Copy out the lines of the material that include the string "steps".

--- START ---

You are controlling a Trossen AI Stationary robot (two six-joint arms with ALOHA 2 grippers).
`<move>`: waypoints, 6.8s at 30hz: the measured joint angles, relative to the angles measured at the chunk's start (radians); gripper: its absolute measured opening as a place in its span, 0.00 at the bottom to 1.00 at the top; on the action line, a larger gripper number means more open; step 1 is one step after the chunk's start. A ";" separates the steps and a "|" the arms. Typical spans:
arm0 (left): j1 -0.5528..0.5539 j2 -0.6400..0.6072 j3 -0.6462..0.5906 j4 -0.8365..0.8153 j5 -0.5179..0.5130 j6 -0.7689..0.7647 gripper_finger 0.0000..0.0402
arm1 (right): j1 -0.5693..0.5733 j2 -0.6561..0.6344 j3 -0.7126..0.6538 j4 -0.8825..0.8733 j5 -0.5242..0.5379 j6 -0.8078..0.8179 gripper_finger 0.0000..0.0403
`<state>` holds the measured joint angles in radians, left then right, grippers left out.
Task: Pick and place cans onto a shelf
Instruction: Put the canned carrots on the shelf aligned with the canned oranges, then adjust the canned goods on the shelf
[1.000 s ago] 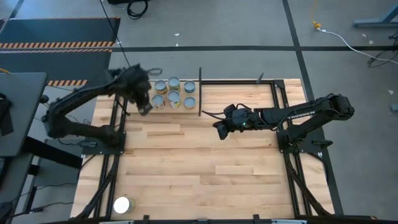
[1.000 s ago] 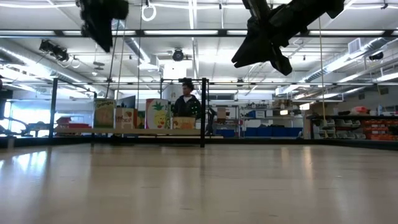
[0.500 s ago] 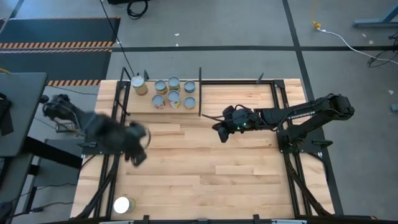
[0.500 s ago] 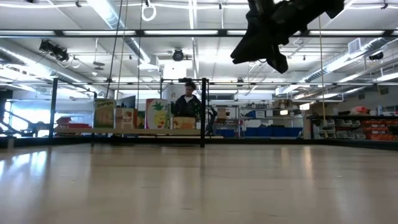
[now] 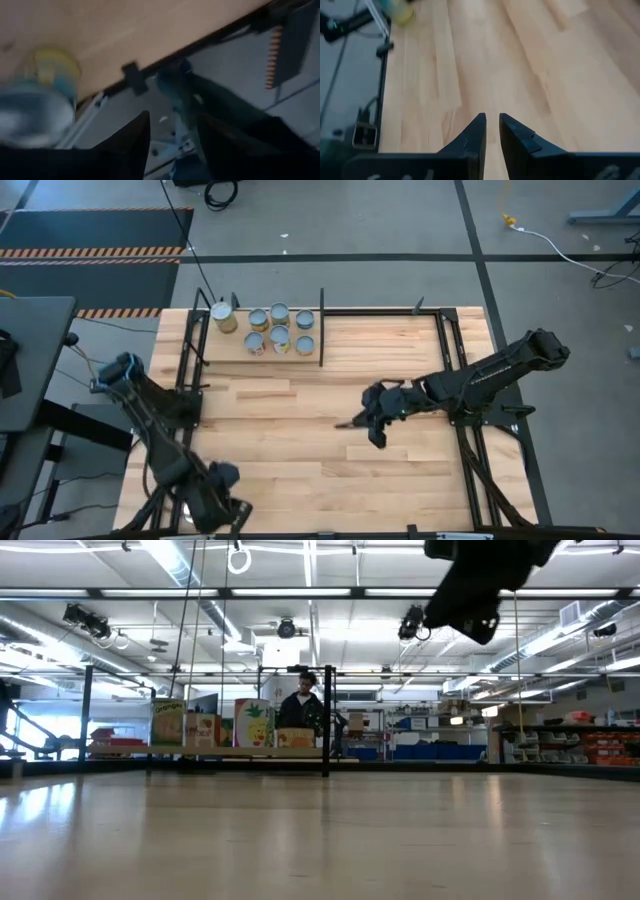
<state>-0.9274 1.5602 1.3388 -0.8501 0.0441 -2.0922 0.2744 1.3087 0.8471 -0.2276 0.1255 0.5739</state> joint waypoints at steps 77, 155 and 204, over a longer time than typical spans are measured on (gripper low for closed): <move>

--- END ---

Task result:
`<move>`: waypoints, 6.8s at 30hz: the measured joint angles, relative to the angles measured at the chunk's start (radians); gripper: its absolute measured opening as a place in its span, 0.00 at the bottom to 1.00 at the top; on the action line, a larger gripper number means more open; step 1 is one step after the chunk's start. A ";" separates the steps and a "|" the arms. Typical spans:
<state>-0.9274 1.5602 1.3388 -0.8501 0.0441 -2.0922 0.2744 1.3087 0.8471 -0.2276 0.1255 0.5739</state> joint waypoints at steps 77, 155 and 204, over a longer time than typical spans are measured on (gripper low for closed): <move>

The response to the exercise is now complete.